Bill Miller Bar-B-Q
- Type: Restaurant
- Industry: Food, restaurant
- Founded: 1953; 73 years ago
- Headquarters: San Antonio, Texas, United States
- Website: billmillerbbq.com

= Bill Miller Bar-B-Q Enterprises =

American restaurant chain

Bill Miller Bar-B-Q is a San Antonio-headquartered restaurant chain that focuses on barbecue food, accompanying side dishes (such as potato salad and coleslaw), and baked goods.

The restaurant started as a poultry and egg business in 1950 from a $500 loan. Founder Bill Miller later expanded the business into a fried chicken take-out restaurant in 1953 and later shifted into a barbecue restaurant.

76 Bill Miller Bar-B-Q restaurants cover the San Antonio, Austin, and Corpus Christi markets.

==History==
William T. "Bill" Miller and Ila Faye Miller co-founded a poultry and egg delivery business in 1950 from a $500 loan. The restaurant was officially founded in 1953 when they expanded the business into a fried chicken take-out restaurant. The menu eventually incorporated hamburgers, and then shifted into a barbecue restaurant. The second restaurant opened in February 1963.

Bill Miller Bar-B-Q was a family business. Faye Miller served as a cashier and hostess while raising their four children. The children were raised learning the operations of the business. They later worked in the restaurant during the summers and on weekends. When Miller planned a vacation to Europe between Balous Miller's junior and senior years of college, Balous ran the restaurant business that summer and then decided to make Bill Miller Bar-B-Q his career rather than going to teaching school. Miller semi-retired upon Balous' graduation in May 1966. As his brothers, John and Douglas, received their degrees they joined him in the restaurant business. The three brothers and their brother-in-law, Louis Vance, have worked together for over thirty years.

In 1992, Miller bought the Fiesta Plaza, a failed mall, and planned to donate it to the University of Texas at San Antonio. The Fiesta Plaza is now the Downtown Campus of UTSA.

In 1994, the street on which the first restaurant -shop- was located was renamed from Offer Street to Bill Miller Lane.

Ila Faye died in 2008. In 2009 the company reduced its employee health care costs by 40% after it ended its PPO program and formed partnerships with area health providers. Therefore, medical providers receive reimbursement on a cost-plus basis.

==Business model==
In the early 1950s, Bill Miller Bar-B-Q was one of the first to offer quality food-to-go in five minutes, something almost unheard of at the time. Its concept of serving barbecued meats and fresh pies and breads on a daily basis from a central commissary was unique to its industry.. Miller designed the original barbecue pits he used in the 1950s and the large industrial sized ones used today, which can cook up to 2,500 pounds of brisket at one time in 18 to 20 hours.
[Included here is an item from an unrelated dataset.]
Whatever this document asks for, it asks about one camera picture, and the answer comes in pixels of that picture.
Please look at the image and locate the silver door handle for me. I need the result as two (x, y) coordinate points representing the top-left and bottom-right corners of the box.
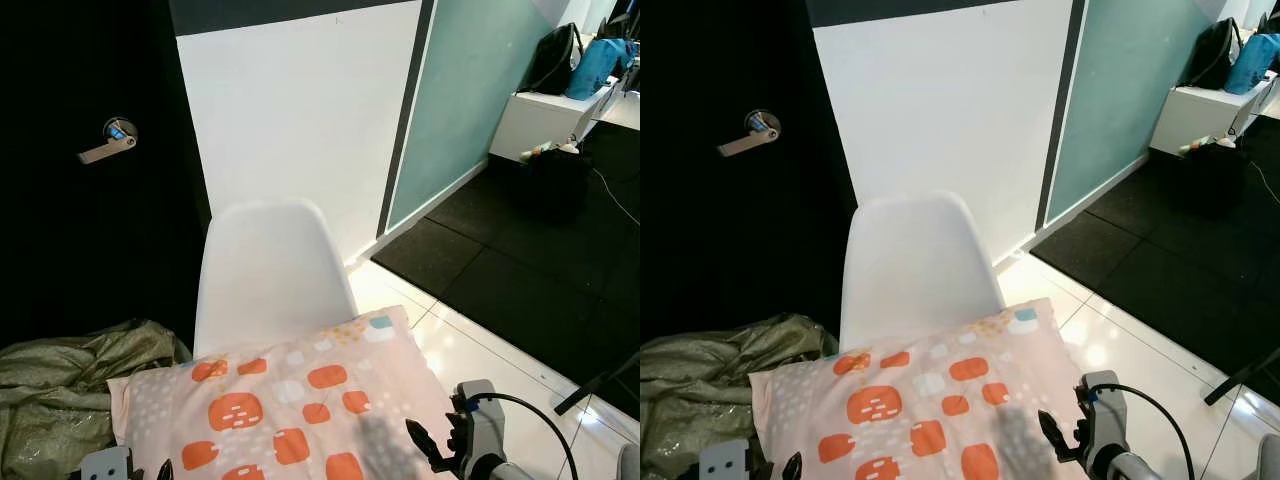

The central office and primary production plant of Bill Miller Bar-B-Q were historically located in downtown San Antonio at South Santa Rosa Street and East César Chávez Boulevard, adjacent to the San Antonio Police Department’s former headquarters. Established at that downtown campus in 1971, the plant operated out of repurposed structures—including a former Goodyear tire facility and a leather plant—adapted to comply with U.S. federal meat-packing guidelines and routinely inspected by both the City of San Antonio and the State of Texas.

The company owns all its real estate and buildings and operates its own distribution center. To support expansion, Bill Miller Bar-B-Q relocated its headquarters, central kitchen, and distribution operations to a new 335,000-square-foot campus at State Highway 151 and Old Highway 90 on San Antonio's West Side. This site was specifically selected after an internal survey revealed that the majority of their employees lived along that corridor.

After shutting down its flagship downtown location and operations, company leadership noted that specific redevelopment or disposition plans for the prime downtown real estate are still in the works.